El club

El club

Por | 26 de mayo de 2016

Me sorprendo riendo en voz baja en una secuencia de El club (Pablo Larraín, 2015). Un peladillo callejero, que habla en la coa del sur chileno con una velocidad atosigante, increpa al personaje de Alfredo Castro, un pederasta casi arrepentido, con preguntas y opiniones acerca del prepucio, la virginidad y el sexo anal. Castro, con su eterna cara de burócrata shakespeariano, se aleja avergonzado y a hurtadillas con la bolsa de la compra; él, con su historial de niños abusados y su andamiaje argumentativo para disculpar lo imperdonable.
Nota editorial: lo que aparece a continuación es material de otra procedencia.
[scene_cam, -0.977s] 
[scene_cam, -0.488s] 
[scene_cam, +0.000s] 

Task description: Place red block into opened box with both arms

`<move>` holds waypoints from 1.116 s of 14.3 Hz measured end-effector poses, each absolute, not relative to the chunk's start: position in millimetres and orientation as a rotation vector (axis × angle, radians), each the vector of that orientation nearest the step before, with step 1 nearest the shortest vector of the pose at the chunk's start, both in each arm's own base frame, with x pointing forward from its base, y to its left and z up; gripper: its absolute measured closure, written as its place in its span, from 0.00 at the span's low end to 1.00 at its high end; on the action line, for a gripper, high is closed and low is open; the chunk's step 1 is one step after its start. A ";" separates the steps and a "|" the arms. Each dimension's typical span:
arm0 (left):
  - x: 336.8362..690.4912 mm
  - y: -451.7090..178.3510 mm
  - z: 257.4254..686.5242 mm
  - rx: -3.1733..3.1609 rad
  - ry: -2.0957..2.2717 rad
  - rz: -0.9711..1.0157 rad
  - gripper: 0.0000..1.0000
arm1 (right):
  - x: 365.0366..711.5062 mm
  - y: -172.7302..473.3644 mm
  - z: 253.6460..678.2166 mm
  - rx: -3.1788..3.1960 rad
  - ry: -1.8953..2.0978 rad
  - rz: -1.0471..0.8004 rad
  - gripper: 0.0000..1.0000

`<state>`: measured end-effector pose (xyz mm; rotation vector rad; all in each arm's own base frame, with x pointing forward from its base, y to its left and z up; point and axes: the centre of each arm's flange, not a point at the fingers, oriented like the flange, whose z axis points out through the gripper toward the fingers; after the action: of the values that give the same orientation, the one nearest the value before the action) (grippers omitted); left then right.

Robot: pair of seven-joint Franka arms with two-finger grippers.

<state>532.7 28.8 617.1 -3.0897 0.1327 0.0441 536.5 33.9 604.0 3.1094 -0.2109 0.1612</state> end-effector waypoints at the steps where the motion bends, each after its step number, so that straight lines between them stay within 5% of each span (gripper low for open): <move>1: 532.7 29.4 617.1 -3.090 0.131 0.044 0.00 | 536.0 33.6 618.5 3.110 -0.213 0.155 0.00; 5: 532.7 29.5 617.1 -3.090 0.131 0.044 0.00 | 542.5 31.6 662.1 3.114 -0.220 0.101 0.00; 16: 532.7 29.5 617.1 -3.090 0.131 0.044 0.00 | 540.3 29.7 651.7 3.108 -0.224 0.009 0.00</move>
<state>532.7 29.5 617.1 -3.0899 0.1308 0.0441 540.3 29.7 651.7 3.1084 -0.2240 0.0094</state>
Confieso que la duda que primero me asalta es: ¿la distancia entre el Chile dictatorial y el próspero de nuestros días –una generación ya– es suficiente para que el público pueda reírse en una proyección de El club? ¿Hay algo de qué reír en una película que sugiere ejecuciones sumarias, pederastia clerical, secuestro de recién nacidos y el fantasma de las juntas militares? Quizá no. Pero el tono elegido por los hermanos Larraín (Santiago, 1976 y ¿?) en ésta, su primera película posterior a la trilogía de la dictadura (Tony Manero, 2008, Post mortem, 2010, y NO, 2012), es menos didáctica que aquellas en su abordaje de la historia reciente. El club rara vez distingue entre el patetismo, la mala leche y la tragedia: todo se siente humedecido por la misma bruma diurna, avejentada, fotografiada por Sergio Armstrong y que le da la apariencia de un mal sueño por indigestión, uno que transcurre en un Chile austral, difuso, rústico y atemporal.
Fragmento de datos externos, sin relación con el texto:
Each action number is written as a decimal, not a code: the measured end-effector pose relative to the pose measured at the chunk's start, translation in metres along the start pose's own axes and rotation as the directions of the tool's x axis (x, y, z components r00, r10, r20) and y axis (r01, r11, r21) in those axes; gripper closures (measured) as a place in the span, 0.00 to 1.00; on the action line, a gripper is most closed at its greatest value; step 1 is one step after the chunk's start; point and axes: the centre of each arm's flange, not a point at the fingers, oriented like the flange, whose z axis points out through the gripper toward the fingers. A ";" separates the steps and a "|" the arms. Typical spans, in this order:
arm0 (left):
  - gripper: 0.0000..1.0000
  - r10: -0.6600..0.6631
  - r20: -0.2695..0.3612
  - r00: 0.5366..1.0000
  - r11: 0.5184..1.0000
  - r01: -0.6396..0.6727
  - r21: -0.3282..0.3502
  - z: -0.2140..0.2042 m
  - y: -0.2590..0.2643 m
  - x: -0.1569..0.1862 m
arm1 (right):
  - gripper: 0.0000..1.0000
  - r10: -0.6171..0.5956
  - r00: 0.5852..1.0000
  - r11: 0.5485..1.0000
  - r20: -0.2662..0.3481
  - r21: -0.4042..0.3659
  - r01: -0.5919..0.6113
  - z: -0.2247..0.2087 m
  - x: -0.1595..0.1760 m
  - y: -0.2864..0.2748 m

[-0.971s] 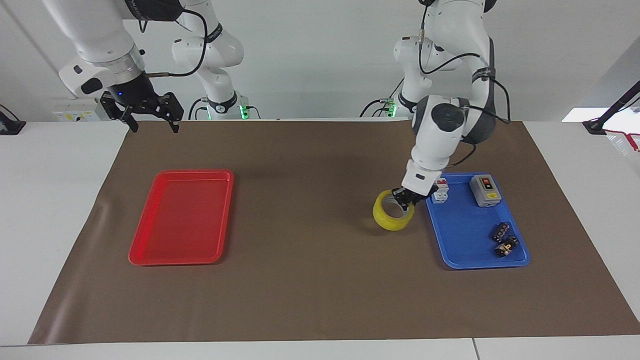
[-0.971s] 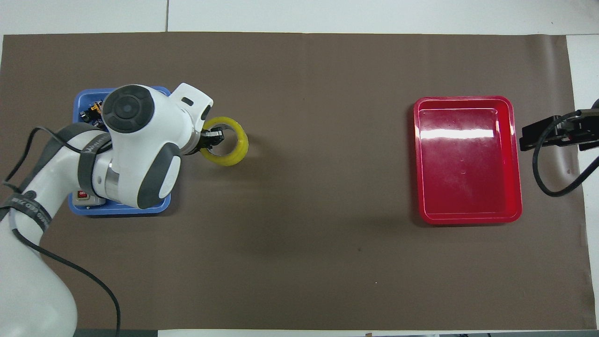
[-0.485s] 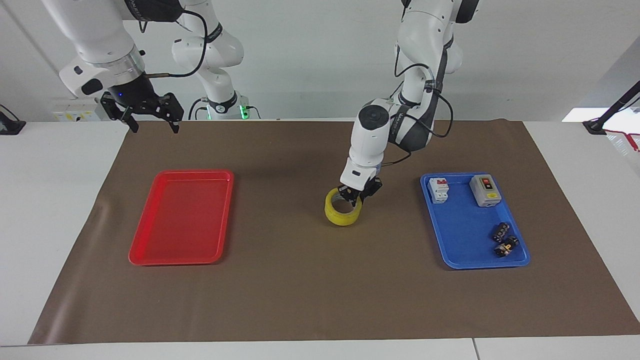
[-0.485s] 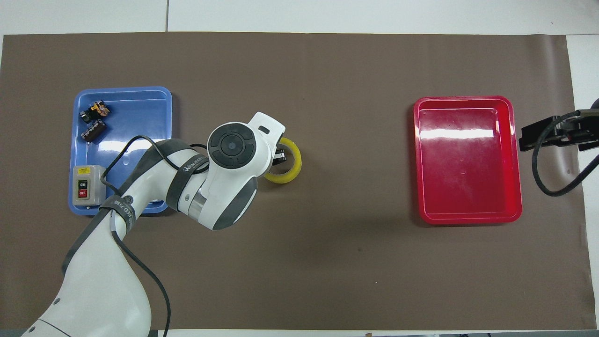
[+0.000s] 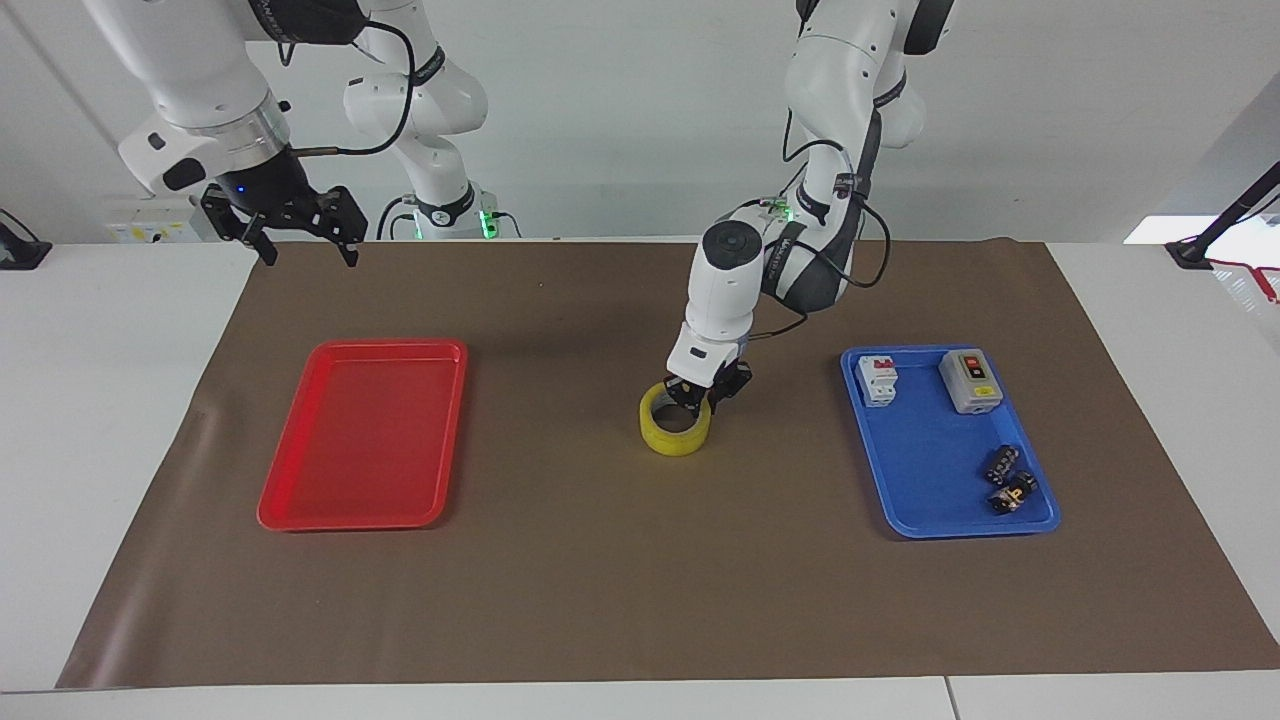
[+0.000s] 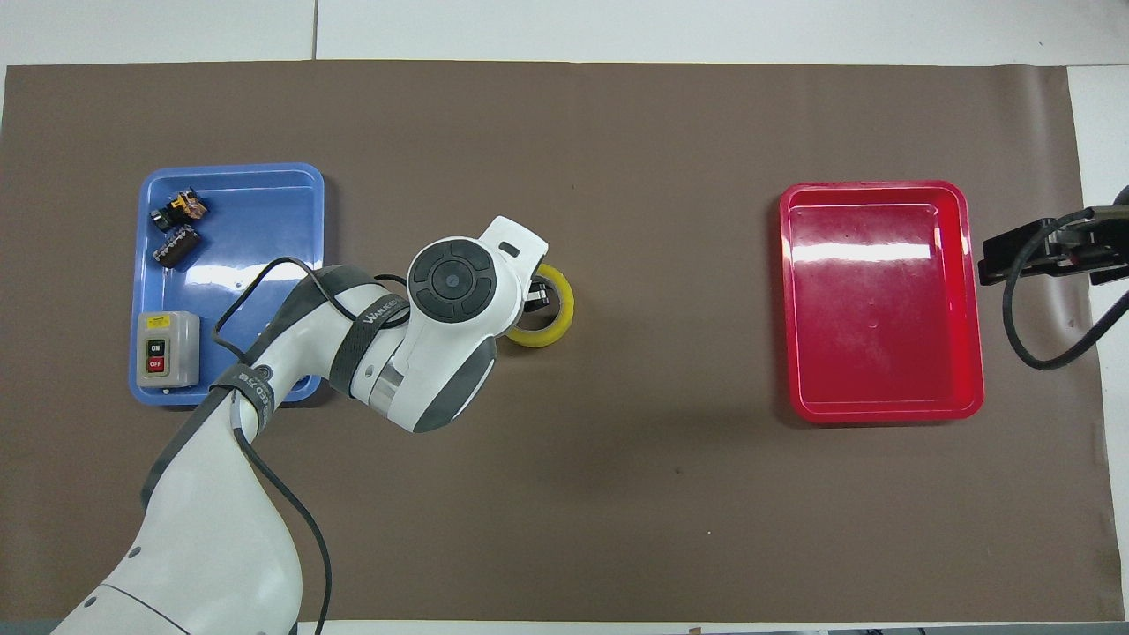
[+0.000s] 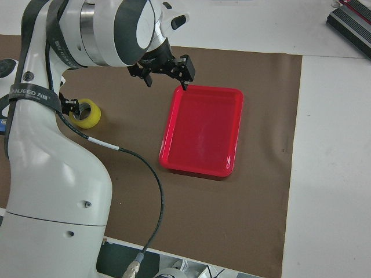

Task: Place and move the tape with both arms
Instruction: 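Carry the yellow tape with the left gripper to the table center, then release the tape and withdraw the left gripper to rest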

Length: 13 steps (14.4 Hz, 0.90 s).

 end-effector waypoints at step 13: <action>0.00 0.091 -0.032 0.995 0.995 -0.090 0.046 -0.163 -0.210 0.096 | 0.00 -0.032 0.999 0.999 0.001 0.000 0.032 0.001 0.000 0.001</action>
Más allá de su núcleo temático –la tosca habilidad de la iglesia católica chilena para esconder la basura debajo del tapete– el blanco contra el que apuntan sus guionistas es el gatopardismo de instituciones y sociedades dispuestas a cambiar lo que sea necesario para que todo siga igual. El club del título es una comunidad de retiro para sacerdotes que evaden la justicia y que forman, en palabras del cineasta, “un pequeño Chile”: antiguos colaboracionistas, pederastas confesos, administradores encargados de colocar bebés entre familias allegadas a la junta. Un cura se integra a la comunidad. Casi al instante, se da un tiro. Un segundo enviado, joven y jesuita, es enviado a limpiar el plato roto. Un esquema vagamente policial, con un barniz de terror intimista y una calma bucólica, campirana.
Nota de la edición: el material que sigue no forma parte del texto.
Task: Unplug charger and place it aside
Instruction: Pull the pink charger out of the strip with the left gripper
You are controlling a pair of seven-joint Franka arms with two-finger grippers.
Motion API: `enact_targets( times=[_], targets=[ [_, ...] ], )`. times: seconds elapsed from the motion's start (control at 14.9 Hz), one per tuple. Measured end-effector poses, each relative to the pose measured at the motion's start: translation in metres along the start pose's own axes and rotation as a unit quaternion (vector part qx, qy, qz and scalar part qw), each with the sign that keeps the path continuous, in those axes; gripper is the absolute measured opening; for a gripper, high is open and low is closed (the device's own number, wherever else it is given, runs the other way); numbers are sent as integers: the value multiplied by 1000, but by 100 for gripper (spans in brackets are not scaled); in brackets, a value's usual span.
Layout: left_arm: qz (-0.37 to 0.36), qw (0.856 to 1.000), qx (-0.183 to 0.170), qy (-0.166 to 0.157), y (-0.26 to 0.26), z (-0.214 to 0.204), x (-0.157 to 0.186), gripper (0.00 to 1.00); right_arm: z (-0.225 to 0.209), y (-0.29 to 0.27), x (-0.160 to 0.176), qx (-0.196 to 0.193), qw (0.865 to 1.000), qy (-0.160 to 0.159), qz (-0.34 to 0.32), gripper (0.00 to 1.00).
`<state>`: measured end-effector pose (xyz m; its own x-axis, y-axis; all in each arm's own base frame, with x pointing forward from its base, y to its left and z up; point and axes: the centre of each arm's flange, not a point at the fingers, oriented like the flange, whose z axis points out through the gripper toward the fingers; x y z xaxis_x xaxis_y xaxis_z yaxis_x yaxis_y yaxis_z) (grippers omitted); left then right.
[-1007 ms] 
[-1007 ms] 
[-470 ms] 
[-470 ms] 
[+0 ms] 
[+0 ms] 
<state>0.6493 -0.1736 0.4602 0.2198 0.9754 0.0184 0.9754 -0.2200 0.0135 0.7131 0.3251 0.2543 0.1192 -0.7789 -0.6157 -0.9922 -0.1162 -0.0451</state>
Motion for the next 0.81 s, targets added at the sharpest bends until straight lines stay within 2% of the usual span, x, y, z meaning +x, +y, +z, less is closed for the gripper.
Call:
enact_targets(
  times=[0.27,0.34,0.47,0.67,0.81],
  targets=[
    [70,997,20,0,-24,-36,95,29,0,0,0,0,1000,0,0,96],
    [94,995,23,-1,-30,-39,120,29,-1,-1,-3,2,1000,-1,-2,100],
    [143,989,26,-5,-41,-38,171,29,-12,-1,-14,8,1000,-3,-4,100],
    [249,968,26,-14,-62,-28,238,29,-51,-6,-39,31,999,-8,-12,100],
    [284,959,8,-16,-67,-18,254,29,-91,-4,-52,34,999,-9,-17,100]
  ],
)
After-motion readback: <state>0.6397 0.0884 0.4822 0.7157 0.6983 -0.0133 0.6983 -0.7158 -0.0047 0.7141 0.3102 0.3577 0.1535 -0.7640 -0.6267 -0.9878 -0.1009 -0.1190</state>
Armstrong, Larraín  y sus coguionistas acertaron al darle a El club una sensación de duermevela (¿cuándo sucede todo?, ¿en qué Chile estamos?) sin abandonar el brío de crónica, de actualidad inmediata. En el cine Iberoamericano de la década que corre, Larraín está entre los pocos capaces de dar continuidad a una obra integral que crece y se extiende de película en película. Aunque a mi gusto, su obra mayor siga siendo la televisiva Prófugos (2011-13), El club es lo que, hasta hoy, da cuenta más cabal de su habilidad como narrador y su buen hacer como cineasta, amén de su integridad como interlocutor de una sociedad, la chilena, tan reacia a llamar a cuentas al pasado reciente.


Sergio Huidobro es candidato a maestro en Letras Latinoamericanas por la UNAM. Formó parte del programa Berlinale Talents Press 2016 del Festival Internacional de Cine de Berlín. Recientemente fue incluido en la antología Dos amantes furtivos: Cine y teatro en México (2015).